Exercise prompt =>
The listing below must be given again in full, exactly.

Source material =>
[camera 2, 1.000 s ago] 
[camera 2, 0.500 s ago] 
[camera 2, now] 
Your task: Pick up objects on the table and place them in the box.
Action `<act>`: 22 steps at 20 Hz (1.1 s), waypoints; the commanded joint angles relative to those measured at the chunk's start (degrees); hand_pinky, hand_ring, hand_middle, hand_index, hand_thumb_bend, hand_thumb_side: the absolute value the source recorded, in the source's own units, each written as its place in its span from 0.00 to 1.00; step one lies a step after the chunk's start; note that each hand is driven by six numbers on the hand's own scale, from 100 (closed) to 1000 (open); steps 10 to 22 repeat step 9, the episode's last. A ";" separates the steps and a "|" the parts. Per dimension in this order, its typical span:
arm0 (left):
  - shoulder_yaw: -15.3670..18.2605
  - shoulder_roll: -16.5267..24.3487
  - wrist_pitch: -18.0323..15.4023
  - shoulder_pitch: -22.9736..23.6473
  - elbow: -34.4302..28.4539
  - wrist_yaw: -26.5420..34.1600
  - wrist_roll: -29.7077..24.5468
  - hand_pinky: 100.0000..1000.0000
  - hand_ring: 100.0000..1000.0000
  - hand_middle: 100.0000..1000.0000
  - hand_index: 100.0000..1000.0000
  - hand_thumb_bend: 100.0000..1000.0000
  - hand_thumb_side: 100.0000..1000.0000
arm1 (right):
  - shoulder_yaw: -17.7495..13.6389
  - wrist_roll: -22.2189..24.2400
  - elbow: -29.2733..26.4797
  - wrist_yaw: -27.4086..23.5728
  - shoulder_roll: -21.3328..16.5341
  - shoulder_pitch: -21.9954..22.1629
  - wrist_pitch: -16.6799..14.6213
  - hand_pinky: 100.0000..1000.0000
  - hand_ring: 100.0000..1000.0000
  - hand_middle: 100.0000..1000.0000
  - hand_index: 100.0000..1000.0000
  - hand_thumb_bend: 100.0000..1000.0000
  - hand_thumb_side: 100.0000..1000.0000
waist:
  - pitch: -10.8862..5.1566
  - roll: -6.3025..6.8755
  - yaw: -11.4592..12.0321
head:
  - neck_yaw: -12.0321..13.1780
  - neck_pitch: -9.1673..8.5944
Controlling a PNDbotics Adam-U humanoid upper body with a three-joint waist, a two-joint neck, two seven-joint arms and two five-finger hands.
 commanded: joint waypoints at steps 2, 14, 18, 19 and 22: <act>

Your response =>
[camera 2, 1.000 s ago] 
[camera 2, 0.500 s ago] 
[camera 2, now] 
Your task: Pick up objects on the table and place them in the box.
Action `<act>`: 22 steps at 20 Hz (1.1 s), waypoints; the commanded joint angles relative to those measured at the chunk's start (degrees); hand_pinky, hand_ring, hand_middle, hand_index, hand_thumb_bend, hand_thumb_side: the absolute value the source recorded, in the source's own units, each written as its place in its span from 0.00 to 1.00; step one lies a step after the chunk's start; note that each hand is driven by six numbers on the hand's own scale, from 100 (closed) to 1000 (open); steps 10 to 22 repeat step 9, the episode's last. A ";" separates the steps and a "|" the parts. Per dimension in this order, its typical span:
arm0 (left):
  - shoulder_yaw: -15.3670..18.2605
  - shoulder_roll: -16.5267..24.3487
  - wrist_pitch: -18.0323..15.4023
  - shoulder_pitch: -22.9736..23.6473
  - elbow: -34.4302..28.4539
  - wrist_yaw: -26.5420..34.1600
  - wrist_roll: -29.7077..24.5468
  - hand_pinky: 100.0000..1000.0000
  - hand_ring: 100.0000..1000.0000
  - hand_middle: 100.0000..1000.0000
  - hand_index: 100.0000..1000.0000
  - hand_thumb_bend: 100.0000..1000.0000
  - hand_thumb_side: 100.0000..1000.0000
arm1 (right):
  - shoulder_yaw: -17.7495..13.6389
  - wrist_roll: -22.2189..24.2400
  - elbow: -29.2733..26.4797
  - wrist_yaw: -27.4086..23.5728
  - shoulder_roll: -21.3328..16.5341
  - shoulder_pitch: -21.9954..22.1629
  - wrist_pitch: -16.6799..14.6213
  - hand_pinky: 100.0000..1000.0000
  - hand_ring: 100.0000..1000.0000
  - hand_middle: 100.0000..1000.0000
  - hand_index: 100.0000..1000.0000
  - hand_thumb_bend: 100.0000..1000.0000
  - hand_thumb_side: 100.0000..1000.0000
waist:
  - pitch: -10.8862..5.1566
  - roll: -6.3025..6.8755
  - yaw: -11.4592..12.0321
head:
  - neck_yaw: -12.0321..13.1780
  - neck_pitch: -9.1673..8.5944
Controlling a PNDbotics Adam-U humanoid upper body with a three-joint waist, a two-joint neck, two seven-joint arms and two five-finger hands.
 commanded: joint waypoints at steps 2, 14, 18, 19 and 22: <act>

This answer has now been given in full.